*Exercise brief*: Take the lines from the head of the listing through the one bearing "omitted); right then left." and copy them exactly, leaving every picture out.

*Exercise materials*:
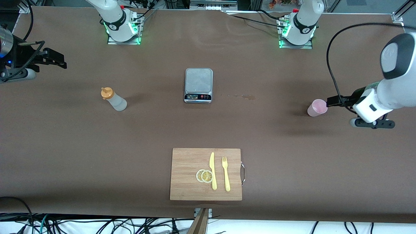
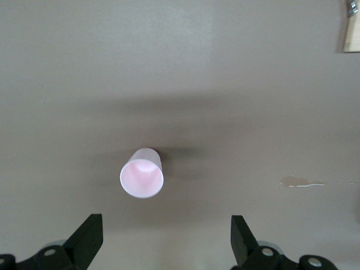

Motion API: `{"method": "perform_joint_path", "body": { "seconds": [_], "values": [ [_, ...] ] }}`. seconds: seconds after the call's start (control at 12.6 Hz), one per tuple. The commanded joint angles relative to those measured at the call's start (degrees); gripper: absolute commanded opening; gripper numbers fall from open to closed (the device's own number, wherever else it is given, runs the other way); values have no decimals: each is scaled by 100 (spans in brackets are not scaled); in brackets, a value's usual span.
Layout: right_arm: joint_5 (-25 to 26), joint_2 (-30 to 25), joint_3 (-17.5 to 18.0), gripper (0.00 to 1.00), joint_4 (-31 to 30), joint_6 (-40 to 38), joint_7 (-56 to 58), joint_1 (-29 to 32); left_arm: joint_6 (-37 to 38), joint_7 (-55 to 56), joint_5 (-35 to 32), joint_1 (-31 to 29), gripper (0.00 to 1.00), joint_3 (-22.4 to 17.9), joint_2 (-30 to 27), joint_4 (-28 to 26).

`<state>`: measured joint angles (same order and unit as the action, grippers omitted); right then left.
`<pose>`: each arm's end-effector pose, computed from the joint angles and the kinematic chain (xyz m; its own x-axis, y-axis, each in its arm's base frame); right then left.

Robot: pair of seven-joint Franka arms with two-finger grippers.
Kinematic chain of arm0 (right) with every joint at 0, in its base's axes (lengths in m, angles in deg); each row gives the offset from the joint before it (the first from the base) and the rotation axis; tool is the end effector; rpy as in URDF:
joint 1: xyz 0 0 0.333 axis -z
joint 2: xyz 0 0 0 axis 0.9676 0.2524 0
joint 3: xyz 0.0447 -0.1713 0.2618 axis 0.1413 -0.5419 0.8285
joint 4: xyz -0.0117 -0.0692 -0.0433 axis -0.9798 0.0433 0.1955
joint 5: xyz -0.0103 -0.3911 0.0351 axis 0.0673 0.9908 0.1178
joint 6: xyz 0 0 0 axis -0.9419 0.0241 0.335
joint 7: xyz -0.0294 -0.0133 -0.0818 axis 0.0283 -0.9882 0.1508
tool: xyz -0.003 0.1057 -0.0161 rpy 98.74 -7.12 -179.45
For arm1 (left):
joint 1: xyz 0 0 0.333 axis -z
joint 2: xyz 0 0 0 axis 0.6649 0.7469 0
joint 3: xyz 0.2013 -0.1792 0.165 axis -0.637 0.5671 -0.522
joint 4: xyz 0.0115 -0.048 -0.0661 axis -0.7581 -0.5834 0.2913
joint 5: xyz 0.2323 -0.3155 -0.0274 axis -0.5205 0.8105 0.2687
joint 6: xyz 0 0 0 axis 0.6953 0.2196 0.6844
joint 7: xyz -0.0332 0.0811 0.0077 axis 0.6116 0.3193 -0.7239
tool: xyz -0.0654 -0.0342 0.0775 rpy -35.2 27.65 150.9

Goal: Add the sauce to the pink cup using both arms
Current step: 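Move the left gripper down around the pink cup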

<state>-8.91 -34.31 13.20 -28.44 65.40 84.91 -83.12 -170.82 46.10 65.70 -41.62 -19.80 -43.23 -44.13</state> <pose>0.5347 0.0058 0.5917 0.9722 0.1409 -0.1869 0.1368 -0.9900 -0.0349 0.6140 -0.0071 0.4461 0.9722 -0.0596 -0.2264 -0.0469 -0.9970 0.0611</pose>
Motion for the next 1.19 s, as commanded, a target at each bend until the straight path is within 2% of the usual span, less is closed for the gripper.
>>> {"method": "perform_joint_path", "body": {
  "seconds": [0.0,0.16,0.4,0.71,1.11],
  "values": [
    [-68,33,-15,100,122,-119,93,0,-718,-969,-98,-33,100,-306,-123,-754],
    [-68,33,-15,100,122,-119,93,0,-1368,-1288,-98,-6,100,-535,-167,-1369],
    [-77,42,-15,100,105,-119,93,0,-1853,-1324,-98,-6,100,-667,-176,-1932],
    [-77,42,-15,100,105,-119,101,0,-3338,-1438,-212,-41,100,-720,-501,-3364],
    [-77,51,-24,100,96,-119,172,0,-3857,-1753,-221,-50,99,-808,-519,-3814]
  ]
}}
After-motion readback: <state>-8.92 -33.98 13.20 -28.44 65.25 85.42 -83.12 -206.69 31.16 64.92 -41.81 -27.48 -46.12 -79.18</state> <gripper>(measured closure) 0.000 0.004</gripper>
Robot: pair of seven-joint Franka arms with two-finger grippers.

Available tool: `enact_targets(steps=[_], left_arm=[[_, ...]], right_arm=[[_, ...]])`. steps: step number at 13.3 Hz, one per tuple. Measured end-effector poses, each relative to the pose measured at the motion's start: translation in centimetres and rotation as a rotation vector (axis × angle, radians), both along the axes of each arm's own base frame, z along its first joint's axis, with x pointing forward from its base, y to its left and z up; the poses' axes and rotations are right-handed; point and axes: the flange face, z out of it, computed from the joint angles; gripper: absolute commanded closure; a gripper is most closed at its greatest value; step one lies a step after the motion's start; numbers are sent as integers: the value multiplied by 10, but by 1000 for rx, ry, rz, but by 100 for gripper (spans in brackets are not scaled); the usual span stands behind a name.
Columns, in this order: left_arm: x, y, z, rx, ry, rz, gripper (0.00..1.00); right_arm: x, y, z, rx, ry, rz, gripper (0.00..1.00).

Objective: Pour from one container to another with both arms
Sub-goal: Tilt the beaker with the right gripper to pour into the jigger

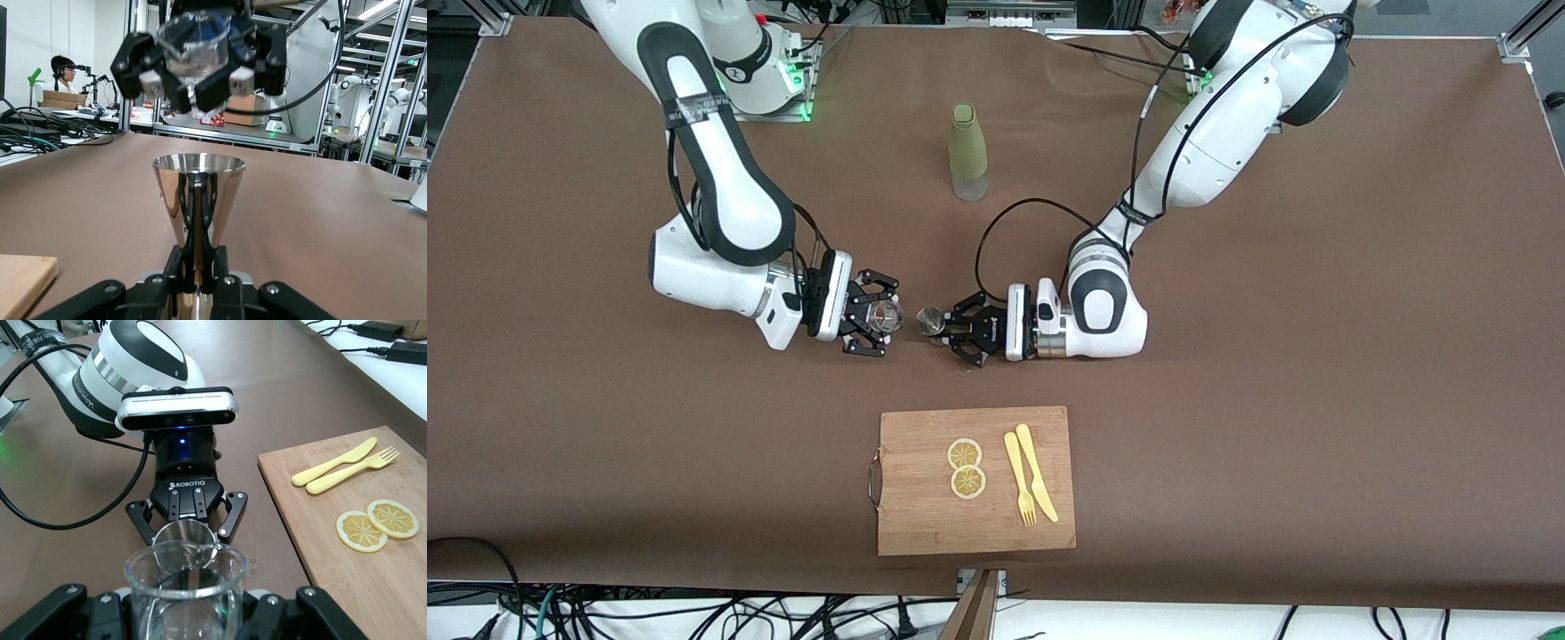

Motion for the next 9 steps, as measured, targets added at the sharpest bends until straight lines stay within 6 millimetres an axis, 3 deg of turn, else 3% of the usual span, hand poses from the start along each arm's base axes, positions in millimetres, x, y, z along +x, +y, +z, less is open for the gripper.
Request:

*Output for this task*:
Motion API: `{"method": "perform_joint_path", "body": { "seconds": [_], "values": [ [_, ...] ] }}`. seconds: seconds after the call's start (control at 12.6 Hz), one per tuple. The commanded joint angles relative to those measured at the call's start (degrees); gripper: absolute commanded opening; gripper numbers fall from open to closed (the device's own number, wherever else it is given, runs the other way); values have no decimals: each is scaled by 100 (spans in brackets are not scaled); in brackets, a value's usual span.
Layout: right_arm: joint_5 (-25 to 26), joint_2 (-30 to 25), joint_3 (-17.5 to 18.0), gripper (0.00 to 1.00), joint_4 (-31 to 30), joint_6 (-40 to 38), joint_7 (-56 to 58), joint_1 (-29 to 32); left_arm: joint_6 (-37 to 38), joint_7 (-55 to 56), joint_5 (-35 to 32), joint_1 (-31 to 29), gripper (0.00 to 1.00), joint_3 (-22.4 to 17.9), joint_2 (-30 to 27), joint_4 (-28 to 26).

`<state>`: measured joint angles (same order and unit as the action, grippers omitted); right then left.

What came before makes up the full response.